If a line of the records contains the string "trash", copy it out.

##########

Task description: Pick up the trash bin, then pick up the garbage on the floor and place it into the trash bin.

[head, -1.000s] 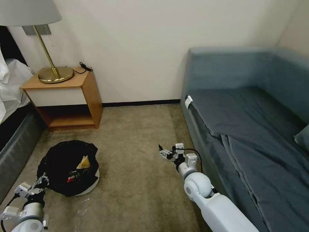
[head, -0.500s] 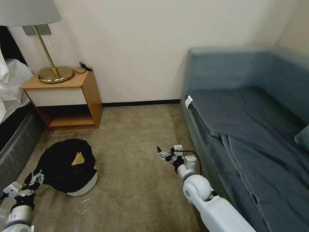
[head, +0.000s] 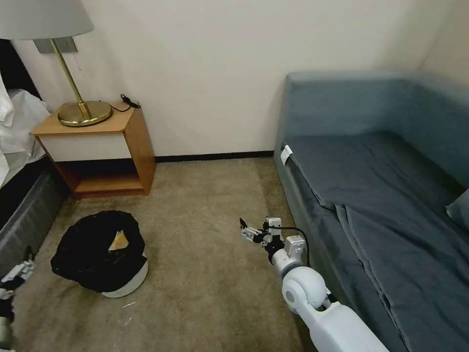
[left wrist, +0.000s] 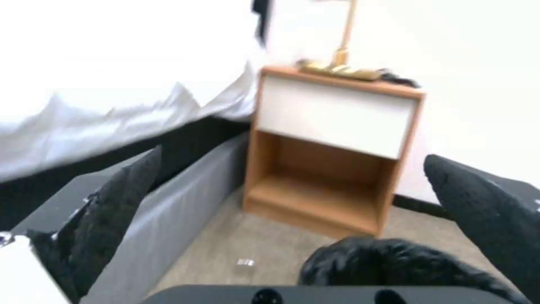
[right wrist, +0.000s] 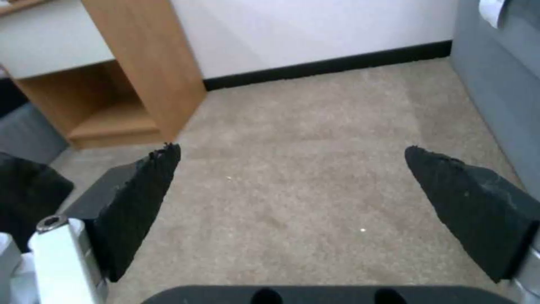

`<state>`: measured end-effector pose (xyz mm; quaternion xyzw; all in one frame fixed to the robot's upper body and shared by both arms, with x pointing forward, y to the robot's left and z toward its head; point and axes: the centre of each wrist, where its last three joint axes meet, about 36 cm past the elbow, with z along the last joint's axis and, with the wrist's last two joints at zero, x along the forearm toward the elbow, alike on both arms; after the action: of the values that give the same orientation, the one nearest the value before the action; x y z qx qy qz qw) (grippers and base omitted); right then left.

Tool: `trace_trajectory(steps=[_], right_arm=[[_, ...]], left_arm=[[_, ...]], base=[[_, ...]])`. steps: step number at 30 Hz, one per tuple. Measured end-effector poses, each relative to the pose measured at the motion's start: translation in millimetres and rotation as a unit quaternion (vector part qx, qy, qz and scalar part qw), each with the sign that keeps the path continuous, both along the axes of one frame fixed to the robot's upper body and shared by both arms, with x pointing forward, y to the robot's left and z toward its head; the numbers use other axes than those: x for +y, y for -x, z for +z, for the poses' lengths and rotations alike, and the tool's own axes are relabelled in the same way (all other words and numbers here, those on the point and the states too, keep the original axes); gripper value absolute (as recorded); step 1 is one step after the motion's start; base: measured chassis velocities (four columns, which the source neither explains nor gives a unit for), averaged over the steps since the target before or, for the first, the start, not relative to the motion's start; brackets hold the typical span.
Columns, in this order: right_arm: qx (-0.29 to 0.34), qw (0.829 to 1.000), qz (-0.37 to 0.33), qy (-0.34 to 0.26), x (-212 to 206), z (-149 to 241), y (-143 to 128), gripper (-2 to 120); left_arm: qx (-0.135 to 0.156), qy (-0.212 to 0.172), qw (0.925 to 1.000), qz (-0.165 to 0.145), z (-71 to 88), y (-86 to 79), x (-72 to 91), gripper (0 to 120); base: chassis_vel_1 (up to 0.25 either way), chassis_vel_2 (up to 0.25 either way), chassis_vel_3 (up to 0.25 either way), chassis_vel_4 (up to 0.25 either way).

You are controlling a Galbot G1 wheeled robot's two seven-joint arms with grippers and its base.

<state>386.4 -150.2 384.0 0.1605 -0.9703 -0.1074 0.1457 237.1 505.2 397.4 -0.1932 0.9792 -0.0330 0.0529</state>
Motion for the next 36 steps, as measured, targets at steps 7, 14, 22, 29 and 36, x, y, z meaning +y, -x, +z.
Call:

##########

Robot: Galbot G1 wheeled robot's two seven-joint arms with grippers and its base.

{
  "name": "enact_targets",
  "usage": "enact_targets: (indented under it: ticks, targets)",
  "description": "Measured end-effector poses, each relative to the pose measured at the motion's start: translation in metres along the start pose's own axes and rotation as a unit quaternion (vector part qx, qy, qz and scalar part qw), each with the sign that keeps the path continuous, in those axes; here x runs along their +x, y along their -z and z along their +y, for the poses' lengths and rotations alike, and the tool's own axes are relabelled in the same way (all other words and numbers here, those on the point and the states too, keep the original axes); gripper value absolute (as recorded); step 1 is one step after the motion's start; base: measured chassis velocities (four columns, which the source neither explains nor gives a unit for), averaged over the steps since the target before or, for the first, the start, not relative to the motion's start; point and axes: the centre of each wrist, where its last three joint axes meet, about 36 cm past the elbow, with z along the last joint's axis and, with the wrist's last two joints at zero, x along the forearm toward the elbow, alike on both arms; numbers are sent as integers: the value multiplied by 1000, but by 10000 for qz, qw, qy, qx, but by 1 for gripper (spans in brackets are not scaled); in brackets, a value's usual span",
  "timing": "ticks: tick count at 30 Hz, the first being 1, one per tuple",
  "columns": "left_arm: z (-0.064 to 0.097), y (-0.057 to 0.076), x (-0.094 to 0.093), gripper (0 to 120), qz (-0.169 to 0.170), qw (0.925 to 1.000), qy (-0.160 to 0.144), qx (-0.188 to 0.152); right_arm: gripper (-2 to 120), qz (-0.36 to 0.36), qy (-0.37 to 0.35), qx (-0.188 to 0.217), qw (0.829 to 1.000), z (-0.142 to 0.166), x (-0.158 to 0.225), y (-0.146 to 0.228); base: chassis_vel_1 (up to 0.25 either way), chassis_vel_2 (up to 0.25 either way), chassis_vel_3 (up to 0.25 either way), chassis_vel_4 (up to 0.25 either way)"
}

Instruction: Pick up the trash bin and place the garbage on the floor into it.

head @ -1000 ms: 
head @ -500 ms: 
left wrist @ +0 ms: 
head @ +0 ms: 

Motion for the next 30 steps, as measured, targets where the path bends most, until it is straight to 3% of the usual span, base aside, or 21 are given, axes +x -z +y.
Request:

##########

__Solution for this exercise__.
Task description: Pick up the trash bin, then pick up the garbage on the floor and place it into the trash bin.
Instruction: Pick up the trash bin and place the garbage on the floor into it.

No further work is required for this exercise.